Touch ID搭載Magic Keyboard

Touch ID搭載Magic Keyboard（およびテンキー付きTouch ID搭載Magic Keyboard）は、すべてのAppleシリコン搭載Macで使用できる外部キーボードにTouch IDセンサーを備えたものです。Touch ID搭載Magic Keyboardは生体認証センサーの役割を果たします。生体認証テンプレートの保存、生体認証の照合、セキュリティポリシー（ロックを解除せずに48時間経過するとパスワードの入力が必要になるなど）の適用は行いません。Touch ID搭載Magic KeyboardのTouch IDセンサーを使用するには、MacのSecure Enclaveと安全にペアリングする必要があります。その後、内蔵Touch IDセンサーの場合と同様に、Secure Enclaveが登録と照合を行い、セキュリティポリシーを適用します。Macに同梱のTouch ID搭載Magic Keyboardの場合は、Appleが工場でペアリングプロセスを実行します。必要に応じて、ユーザがペアリングを行うこともできます。Touch ID搭載Magic Keyboardは一度に1台のMacとのみ安全にペアリングできますが、Macは最大5台の異なるTouch ID搭載Magic Keyboardと安全なペアリングを維持できます。

Touch ID搭載Magic Keyboardは内蔵Touch IDセンサーと互換性があります。Macの内蔵Touch IDセンサーで登録した指がTouch ID搭載Magic Keyboardで提示された場合、MacのSecure Enclaveが照合を正常に処理できます。逆の場合も同様です。

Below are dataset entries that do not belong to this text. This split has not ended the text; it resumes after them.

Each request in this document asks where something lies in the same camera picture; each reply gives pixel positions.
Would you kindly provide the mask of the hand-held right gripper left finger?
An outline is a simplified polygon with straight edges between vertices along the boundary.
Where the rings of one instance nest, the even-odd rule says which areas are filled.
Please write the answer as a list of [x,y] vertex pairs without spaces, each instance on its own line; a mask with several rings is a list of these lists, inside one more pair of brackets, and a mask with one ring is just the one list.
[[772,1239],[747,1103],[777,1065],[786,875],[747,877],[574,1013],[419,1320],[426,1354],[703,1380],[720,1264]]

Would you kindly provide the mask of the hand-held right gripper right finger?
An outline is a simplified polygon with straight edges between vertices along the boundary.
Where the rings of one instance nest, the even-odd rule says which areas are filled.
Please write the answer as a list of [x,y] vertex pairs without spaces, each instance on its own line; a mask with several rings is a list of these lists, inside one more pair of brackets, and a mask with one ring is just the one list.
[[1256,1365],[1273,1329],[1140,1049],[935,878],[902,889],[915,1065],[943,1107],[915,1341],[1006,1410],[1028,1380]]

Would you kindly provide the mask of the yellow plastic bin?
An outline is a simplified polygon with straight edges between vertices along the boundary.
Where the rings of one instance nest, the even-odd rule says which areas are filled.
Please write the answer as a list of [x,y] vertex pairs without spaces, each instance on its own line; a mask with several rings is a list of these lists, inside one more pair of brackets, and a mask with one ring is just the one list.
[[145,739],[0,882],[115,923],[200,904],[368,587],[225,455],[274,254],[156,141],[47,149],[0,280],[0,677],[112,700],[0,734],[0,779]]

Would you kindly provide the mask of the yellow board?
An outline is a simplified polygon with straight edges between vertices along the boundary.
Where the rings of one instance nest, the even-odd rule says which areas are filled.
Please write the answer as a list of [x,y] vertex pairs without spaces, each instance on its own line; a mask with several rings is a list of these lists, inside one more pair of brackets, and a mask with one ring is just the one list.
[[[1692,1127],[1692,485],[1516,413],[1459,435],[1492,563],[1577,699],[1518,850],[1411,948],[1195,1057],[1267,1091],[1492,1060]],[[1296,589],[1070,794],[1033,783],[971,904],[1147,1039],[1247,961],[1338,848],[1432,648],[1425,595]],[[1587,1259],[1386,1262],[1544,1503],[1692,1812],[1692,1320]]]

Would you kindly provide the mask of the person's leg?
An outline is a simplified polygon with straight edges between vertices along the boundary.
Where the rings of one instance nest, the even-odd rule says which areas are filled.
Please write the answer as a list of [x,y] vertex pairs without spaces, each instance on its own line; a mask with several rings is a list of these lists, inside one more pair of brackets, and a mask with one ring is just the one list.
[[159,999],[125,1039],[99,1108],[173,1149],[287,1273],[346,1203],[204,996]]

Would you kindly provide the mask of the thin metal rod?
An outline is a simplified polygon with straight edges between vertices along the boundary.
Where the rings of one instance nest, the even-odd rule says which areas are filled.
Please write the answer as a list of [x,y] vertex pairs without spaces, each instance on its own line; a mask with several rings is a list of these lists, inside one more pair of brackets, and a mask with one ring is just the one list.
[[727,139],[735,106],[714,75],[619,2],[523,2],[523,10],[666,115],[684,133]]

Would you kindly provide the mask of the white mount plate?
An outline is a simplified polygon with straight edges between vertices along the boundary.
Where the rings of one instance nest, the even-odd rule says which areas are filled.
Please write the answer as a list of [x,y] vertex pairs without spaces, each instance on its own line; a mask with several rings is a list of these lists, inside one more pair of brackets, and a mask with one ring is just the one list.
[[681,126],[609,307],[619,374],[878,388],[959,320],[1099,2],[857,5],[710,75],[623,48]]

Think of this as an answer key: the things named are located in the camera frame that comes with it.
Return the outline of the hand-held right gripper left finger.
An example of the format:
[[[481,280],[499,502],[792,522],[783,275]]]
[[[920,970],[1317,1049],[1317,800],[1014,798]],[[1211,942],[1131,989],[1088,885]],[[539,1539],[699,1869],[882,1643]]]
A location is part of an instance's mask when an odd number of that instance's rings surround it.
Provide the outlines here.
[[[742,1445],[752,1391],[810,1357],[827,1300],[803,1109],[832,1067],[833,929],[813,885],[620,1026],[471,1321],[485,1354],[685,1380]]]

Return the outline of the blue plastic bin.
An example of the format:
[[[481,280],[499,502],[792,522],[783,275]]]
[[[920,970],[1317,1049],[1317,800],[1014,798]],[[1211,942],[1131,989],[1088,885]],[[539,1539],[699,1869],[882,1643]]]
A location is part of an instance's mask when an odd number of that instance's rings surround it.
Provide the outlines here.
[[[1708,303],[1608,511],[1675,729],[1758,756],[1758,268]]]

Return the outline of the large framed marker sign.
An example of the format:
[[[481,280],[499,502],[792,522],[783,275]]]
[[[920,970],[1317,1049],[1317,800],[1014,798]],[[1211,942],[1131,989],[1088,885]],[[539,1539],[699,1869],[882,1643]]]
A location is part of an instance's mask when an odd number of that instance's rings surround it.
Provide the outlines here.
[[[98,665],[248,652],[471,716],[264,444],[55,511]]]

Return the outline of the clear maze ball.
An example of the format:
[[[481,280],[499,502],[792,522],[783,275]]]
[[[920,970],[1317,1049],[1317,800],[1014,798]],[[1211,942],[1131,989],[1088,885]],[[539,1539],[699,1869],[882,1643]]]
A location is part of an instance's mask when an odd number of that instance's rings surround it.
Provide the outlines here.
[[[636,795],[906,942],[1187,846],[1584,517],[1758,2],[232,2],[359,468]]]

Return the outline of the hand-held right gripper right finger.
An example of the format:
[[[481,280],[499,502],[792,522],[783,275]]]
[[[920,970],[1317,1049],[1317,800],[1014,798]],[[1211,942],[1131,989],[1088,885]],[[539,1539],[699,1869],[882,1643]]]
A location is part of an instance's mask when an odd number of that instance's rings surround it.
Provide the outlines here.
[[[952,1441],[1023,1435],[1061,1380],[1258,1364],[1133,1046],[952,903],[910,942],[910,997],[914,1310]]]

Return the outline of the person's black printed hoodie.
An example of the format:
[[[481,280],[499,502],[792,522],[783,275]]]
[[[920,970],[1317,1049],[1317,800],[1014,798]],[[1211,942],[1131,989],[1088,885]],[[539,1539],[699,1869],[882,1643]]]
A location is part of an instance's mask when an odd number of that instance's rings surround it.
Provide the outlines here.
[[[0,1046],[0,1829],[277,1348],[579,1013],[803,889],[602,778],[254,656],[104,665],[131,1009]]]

MacのSecure EnclaveとTouch ID搭載Magic Keyboardの安全なペアリングとその後の通信をサポートするため、このキーボードは証明のための公開鍵アクセラレータ（PKA）ブロックと、必要な暗号化プロセスを実行するためのハードウェアベースの鍵を備えています。

安全なペアリング

Touch ID搭載Magic KeyboardをTouch ID操作に使用するには、キーボードをMacに安全にペアリングする必要があります。ペアリングのために、MacのSecure EnclaveとTouch ID搭載Magic KeyboardのPKAブロックが、Appleの信頼できるCAをルートとする公開鍵を交換し、ハードウェアに保持されている証明鍵と一時的なECDHを使用して自らの識別情報を証明します。このデータは、MacではSecure Enclave、Touch ID搭載Magic KeyboardではPKAブロックによって保護されます。安全にペアリングしたあとは、MacとTouch ID搭載Magic Keyboardの間で通信されるすべてのTouch IDデータが、保存されている識別情報に基づくNIST P-256曲線を用いた一時ECDH鍵を使用して、鍵長256ビットのAES-GCMによって暗号化されます。ワイヤレスモードでのキーボードの使用について詳しくは、Bluetoothのセキュリティを参照してください。

ペアリングのセキュアインテント

新しい指紋の登録などの一部のTouch ID操作を初めて行うときは、ユーザがTouch ID搭載Magic KeyboardをMacと一緒に使用する意図を物理的に確認する必要があります。物理的な意図の確認は、ユーザインターフェイスによって指示されたときにMacの電源ボタンを2回押す操作、または以前にMacに登録した指紋との一致によって行われます。詳しくは、セキュアインテントとSecure Enclaveへの接続を参照してください。

Apple Payのトランザクションは、Touch IDでの一致、またはmacOSのユーザパスワードを入力してTouch ID搭載Magic KeyboardのTouch IDボタンを2回押す操作で承認できます。後者の場合は、ユーザがTouch IDでの照合を行わなくても物理的に意図を確認できます。